Top of Data shown

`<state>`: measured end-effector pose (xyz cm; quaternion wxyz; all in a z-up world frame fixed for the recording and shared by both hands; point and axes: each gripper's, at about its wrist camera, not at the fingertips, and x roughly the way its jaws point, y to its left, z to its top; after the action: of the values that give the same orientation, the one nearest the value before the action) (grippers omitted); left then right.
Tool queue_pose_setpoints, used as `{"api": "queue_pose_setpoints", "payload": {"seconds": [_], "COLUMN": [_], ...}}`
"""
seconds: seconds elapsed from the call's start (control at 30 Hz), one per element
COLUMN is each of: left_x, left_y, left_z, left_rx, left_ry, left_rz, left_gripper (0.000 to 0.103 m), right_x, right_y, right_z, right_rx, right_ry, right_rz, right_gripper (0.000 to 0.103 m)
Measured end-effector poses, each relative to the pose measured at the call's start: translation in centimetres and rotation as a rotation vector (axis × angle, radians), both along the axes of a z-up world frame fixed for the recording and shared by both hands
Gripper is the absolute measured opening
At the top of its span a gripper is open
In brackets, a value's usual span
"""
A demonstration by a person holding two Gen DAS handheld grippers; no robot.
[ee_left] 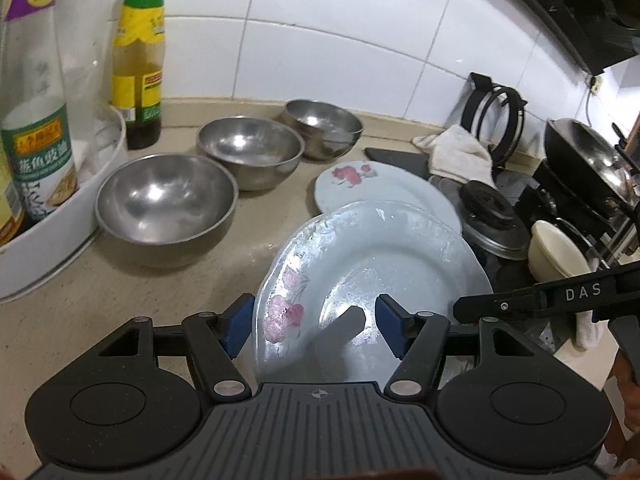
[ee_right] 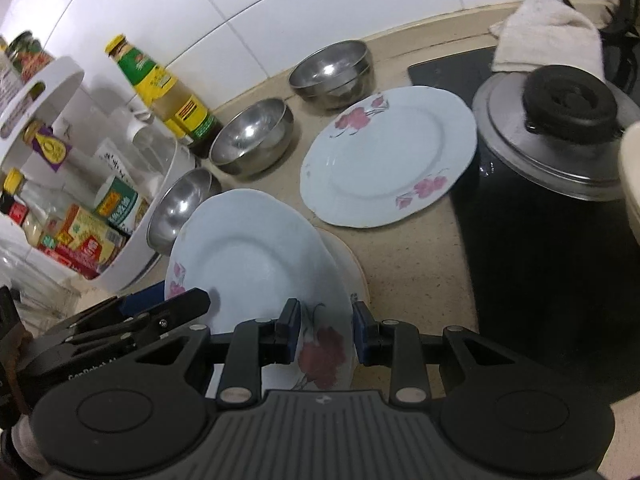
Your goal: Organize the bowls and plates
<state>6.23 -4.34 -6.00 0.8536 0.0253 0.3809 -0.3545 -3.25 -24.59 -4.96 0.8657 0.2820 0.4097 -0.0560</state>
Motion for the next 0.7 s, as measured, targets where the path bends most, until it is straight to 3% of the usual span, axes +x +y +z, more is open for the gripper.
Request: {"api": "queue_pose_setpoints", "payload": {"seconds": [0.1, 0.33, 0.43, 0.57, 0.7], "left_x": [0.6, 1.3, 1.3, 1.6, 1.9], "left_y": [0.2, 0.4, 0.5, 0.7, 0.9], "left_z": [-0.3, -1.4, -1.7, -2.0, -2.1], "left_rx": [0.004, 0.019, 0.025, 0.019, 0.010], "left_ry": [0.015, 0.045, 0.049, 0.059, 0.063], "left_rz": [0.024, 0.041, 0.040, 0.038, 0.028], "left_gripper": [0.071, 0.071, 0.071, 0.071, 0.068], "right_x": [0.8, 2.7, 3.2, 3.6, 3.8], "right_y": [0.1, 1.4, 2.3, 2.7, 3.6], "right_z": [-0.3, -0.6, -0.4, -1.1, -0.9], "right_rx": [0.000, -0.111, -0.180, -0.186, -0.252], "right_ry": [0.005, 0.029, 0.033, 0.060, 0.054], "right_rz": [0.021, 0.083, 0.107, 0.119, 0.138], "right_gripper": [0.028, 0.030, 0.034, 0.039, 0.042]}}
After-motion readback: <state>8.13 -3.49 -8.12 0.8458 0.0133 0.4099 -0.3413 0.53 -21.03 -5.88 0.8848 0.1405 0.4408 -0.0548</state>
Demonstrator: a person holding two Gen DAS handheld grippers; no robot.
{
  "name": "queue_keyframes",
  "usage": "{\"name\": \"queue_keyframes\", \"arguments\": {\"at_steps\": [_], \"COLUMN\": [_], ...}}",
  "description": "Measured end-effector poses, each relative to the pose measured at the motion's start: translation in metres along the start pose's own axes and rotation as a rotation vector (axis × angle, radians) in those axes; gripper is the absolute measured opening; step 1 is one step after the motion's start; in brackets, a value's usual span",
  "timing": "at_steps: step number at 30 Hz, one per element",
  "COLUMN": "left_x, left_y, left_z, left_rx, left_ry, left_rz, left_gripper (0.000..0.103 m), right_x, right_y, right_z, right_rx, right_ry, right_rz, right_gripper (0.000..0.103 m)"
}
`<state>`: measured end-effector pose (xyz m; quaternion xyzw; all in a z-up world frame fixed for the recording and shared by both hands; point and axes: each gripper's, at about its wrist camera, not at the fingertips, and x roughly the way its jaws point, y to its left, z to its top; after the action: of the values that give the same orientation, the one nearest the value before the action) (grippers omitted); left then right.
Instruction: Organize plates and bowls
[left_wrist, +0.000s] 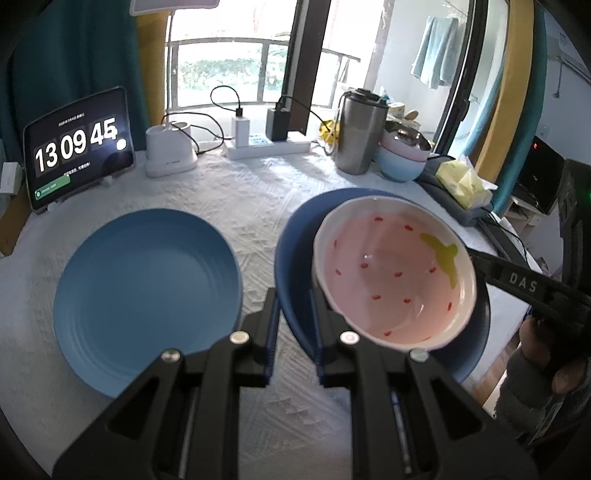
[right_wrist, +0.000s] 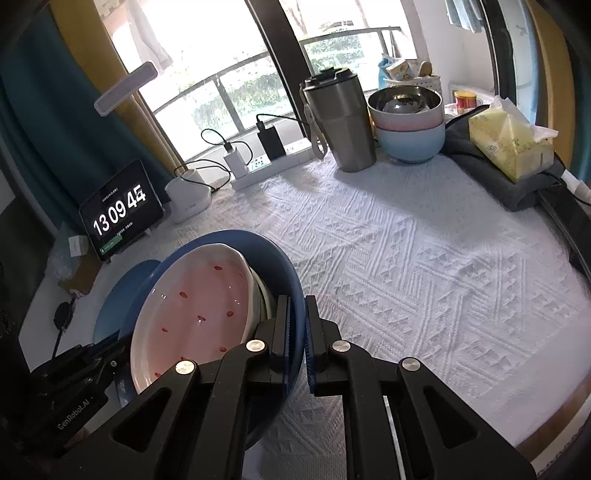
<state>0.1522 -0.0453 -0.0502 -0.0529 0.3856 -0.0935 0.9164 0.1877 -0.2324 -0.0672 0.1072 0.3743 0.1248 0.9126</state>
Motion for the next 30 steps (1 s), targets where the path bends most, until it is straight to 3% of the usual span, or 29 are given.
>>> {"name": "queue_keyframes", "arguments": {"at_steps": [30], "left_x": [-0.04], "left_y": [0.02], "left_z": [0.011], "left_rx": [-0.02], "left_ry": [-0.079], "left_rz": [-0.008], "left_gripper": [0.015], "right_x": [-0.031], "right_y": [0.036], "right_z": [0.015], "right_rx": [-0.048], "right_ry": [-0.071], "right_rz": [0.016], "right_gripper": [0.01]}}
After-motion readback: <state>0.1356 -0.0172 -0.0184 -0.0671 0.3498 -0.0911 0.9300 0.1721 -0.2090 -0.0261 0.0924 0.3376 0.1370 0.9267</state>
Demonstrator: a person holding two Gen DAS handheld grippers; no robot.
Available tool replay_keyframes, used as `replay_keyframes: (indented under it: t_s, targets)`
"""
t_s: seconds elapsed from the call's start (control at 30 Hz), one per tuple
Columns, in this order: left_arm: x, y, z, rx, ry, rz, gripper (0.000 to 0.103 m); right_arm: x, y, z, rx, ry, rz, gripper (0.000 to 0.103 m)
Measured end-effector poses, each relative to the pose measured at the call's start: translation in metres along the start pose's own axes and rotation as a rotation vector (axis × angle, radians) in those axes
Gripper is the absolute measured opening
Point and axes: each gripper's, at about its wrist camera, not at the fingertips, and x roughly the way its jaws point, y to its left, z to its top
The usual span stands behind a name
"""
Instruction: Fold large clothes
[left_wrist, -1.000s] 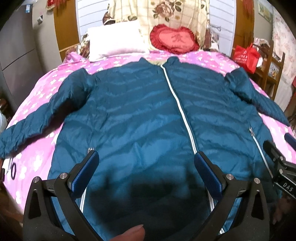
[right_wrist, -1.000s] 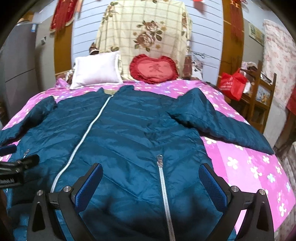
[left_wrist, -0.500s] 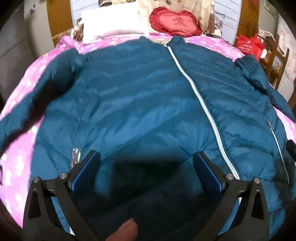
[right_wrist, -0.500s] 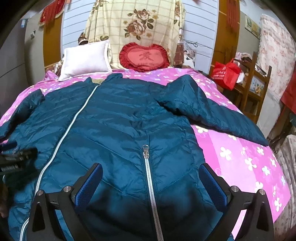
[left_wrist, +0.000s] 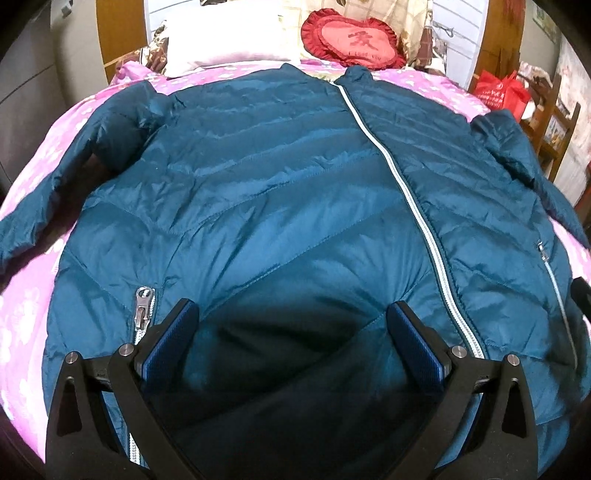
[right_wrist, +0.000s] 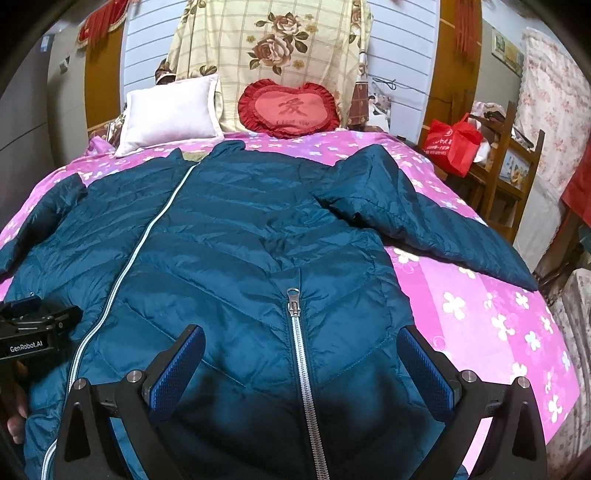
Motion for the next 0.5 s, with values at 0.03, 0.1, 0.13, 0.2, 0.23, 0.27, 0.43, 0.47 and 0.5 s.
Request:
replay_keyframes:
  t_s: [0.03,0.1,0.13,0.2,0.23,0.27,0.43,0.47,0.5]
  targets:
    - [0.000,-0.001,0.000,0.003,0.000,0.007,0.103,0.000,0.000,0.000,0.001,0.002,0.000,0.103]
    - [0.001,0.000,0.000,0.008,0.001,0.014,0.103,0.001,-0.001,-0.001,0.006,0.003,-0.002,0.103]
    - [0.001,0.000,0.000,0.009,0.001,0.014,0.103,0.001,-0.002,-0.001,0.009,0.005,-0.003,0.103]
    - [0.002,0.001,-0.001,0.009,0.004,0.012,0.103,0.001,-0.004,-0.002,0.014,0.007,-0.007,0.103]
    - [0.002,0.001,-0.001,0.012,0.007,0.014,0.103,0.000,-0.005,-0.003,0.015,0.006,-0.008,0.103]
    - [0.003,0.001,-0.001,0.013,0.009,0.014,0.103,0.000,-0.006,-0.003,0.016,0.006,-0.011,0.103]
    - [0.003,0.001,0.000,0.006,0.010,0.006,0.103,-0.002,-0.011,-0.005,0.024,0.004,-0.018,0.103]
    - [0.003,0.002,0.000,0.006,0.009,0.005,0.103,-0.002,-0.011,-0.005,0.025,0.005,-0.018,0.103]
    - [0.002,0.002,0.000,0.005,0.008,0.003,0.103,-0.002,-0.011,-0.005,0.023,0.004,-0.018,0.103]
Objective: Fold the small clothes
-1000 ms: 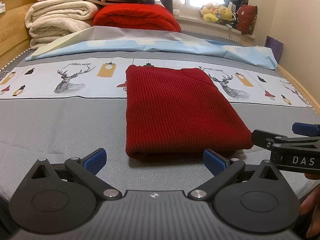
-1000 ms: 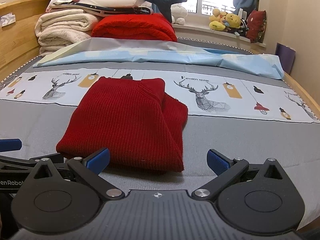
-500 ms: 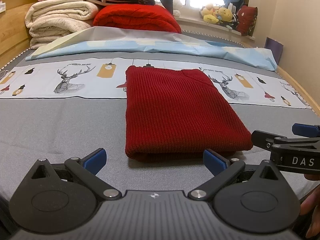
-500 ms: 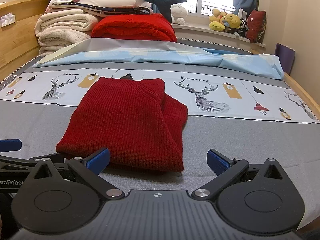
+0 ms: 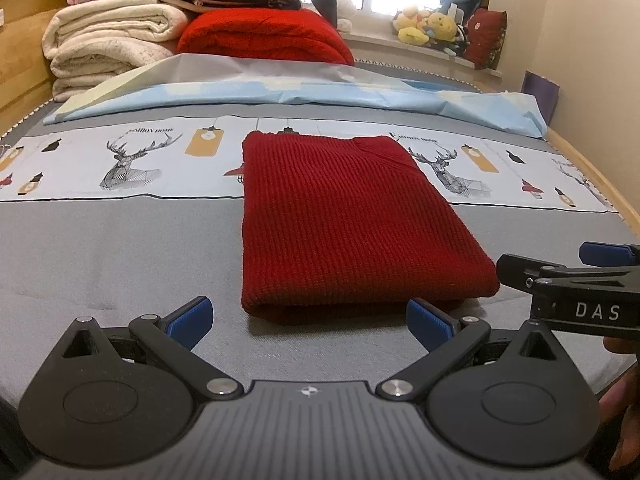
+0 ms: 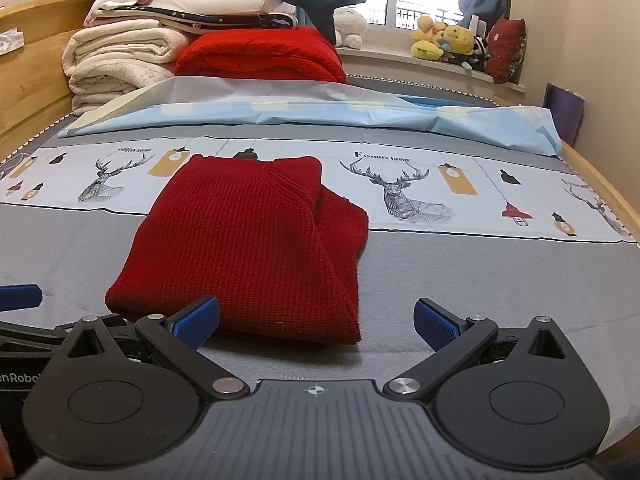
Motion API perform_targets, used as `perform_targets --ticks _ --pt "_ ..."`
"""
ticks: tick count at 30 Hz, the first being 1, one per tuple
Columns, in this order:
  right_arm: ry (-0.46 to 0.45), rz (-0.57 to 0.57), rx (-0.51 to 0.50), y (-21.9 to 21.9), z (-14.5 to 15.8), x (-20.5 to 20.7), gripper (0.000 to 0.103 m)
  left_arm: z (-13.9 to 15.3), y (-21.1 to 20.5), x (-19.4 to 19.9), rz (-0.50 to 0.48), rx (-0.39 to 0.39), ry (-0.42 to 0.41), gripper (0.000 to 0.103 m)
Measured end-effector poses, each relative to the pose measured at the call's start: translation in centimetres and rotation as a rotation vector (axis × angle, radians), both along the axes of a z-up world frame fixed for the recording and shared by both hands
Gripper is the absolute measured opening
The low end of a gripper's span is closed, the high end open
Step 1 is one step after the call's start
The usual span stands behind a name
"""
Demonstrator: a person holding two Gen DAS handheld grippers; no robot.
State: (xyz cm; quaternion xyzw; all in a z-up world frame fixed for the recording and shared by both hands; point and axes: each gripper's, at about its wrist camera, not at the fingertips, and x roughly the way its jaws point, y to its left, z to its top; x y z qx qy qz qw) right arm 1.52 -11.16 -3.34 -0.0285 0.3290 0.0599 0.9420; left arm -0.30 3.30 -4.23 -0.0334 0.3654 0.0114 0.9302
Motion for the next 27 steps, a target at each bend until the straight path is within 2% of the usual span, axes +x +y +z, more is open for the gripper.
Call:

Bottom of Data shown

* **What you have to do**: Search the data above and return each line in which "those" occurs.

* **Result of this exercise**:
  "description": "Measured end-effector poses, each relative to the pose measured at the motion's start: translation in metres along the start pose's own axes and rotation as a rotation vector (axis × angle, radians) in those axes; gripper is the absolute measured opening; step 1 is one step after the motion's start; in brackets, a value's usual span",
Measured end-effector poses, each relative to the pose measured at the call's start: translation in metres along the start pose's own axes and rotation as a rotation vector (axis × angle, radians) in those axes

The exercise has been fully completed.